The purpose of the people identification module is to continuously track and identify meeting participants within a room. In order to increase the robustness and efficiency of the identification process we have taken a multimodal approach and integrated a number of recognizers that use audio and video information. The system is comprised of five components: people segmentation, color appearance ID, speaker ID, face ID and multimodal information fusion.
The ability to identify an object in a given image or image sequence requires the availability of an internal representation of said object. Assuming that such a model is given, it could be utilized to locate and identify objects in one unified step. Unfortunately the search space the recognizer would have to tackle in each run is too large to meet the real time requirements of an interactive system. We therefore use a motion-based preprocessing step to segment people from the background before we try to identify them.

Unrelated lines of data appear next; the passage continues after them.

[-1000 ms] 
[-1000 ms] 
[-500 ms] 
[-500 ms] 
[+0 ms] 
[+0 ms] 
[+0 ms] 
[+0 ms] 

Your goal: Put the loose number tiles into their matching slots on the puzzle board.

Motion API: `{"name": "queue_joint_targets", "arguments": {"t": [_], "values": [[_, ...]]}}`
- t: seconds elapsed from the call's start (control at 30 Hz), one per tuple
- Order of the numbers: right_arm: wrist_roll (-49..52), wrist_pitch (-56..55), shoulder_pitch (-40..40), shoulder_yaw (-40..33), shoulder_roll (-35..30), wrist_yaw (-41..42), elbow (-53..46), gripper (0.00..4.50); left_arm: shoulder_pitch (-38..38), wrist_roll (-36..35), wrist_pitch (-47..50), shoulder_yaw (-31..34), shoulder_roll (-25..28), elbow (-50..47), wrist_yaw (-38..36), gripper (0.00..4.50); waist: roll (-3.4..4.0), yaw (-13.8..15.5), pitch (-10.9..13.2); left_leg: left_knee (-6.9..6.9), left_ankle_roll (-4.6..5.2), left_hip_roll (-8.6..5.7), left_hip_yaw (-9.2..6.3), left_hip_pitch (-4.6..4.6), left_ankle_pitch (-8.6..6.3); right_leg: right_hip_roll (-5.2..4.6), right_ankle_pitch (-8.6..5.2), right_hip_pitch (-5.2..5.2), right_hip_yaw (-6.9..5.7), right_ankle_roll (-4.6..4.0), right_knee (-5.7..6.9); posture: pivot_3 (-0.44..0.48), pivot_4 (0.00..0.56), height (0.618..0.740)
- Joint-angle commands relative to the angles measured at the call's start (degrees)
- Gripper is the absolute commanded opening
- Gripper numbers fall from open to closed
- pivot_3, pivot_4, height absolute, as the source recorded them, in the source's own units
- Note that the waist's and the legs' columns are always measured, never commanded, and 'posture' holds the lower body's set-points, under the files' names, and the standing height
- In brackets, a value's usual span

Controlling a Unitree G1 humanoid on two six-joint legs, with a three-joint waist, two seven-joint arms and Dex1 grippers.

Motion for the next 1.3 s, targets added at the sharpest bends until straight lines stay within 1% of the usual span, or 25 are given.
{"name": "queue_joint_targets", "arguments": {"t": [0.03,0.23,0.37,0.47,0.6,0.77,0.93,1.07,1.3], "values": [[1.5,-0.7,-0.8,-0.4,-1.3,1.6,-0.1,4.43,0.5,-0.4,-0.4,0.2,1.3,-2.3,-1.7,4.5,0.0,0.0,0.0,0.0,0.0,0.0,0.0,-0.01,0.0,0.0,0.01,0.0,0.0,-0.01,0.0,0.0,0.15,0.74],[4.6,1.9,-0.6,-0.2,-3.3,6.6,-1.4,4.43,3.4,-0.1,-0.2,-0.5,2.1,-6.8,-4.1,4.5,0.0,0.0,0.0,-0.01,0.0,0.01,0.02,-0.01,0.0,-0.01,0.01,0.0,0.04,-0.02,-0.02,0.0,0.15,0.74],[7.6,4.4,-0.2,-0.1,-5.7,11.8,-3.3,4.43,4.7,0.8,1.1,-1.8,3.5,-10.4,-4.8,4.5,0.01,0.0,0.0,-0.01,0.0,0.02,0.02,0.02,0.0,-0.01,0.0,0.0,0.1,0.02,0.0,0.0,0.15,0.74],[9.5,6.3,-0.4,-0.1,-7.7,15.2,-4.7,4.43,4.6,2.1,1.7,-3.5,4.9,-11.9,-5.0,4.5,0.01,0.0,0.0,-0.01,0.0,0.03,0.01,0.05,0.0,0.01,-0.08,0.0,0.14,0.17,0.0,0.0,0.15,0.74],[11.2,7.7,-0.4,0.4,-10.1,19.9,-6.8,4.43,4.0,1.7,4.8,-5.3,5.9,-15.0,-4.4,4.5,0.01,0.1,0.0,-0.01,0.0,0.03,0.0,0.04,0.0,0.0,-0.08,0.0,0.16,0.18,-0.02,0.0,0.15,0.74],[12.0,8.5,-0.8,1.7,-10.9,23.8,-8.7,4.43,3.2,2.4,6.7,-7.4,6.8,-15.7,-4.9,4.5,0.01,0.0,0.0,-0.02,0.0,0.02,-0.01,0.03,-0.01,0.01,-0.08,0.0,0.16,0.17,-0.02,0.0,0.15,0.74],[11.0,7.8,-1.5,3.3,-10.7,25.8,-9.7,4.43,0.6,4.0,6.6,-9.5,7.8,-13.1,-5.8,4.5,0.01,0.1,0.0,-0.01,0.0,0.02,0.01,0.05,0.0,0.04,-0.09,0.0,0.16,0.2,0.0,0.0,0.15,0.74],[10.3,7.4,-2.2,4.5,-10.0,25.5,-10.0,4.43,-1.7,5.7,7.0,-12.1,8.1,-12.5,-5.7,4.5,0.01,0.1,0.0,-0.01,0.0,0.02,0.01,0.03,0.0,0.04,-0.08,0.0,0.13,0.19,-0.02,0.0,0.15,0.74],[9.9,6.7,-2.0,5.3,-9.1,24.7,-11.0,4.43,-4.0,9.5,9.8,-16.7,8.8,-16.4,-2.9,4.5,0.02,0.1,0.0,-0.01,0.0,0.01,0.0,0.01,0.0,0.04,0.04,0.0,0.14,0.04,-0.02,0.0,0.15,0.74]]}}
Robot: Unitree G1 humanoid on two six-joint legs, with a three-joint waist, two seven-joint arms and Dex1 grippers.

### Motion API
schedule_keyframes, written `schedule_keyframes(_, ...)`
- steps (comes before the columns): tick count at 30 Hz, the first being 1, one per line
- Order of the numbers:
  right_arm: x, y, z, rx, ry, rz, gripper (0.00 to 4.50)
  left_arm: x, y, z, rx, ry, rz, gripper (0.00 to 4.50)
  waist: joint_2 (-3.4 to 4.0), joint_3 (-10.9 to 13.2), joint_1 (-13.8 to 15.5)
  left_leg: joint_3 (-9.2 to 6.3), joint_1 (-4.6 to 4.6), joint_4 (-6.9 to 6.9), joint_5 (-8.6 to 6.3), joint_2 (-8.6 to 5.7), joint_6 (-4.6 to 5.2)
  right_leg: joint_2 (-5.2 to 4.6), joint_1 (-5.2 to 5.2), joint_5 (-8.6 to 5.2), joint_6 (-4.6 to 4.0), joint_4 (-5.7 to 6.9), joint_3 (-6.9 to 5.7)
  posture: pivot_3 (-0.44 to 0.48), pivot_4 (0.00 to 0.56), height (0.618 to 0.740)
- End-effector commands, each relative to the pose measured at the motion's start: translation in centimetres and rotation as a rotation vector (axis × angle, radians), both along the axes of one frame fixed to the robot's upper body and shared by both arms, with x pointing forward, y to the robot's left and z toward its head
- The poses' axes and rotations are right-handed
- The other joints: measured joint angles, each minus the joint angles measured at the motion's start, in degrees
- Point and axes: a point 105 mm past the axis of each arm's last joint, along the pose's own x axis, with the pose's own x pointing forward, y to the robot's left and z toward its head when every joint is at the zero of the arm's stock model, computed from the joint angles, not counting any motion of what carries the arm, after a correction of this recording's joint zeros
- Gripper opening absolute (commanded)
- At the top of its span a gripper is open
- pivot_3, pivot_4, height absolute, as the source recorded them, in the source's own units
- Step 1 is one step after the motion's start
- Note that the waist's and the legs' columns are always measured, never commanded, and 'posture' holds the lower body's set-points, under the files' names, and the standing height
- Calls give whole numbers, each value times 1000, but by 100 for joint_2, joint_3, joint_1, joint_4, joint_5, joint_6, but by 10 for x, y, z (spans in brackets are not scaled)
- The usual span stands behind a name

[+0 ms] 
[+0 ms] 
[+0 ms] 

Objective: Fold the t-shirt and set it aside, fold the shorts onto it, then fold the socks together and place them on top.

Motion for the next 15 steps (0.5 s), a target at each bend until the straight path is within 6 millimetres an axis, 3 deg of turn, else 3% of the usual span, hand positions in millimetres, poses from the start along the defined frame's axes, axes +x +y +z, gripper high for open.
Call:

Based on the segmentation derived by the people segmentation module, we create models for the different meeting participants using color histograms. Color histograms provide a stable object representation, which is largely unaffected by occlusions or changes in view. A major obstacle in the use of color for object identification is the fact that colors change with illumination.







The speaker ID module has to solve the problem of finding out which meeting participant is speaking at any given time, independent of what they are saying. This can be seen as a text-independent close-set speaker identification task. We consider both convolution and additive noise as consistent, except for occasional events - phone ringing, door clapping etc. The limited training and test sets are collected in the same noise environment. Our experiments show that if training and testing is done on the same noise conditions, the performance is comparable with the performance achieved on clean speech.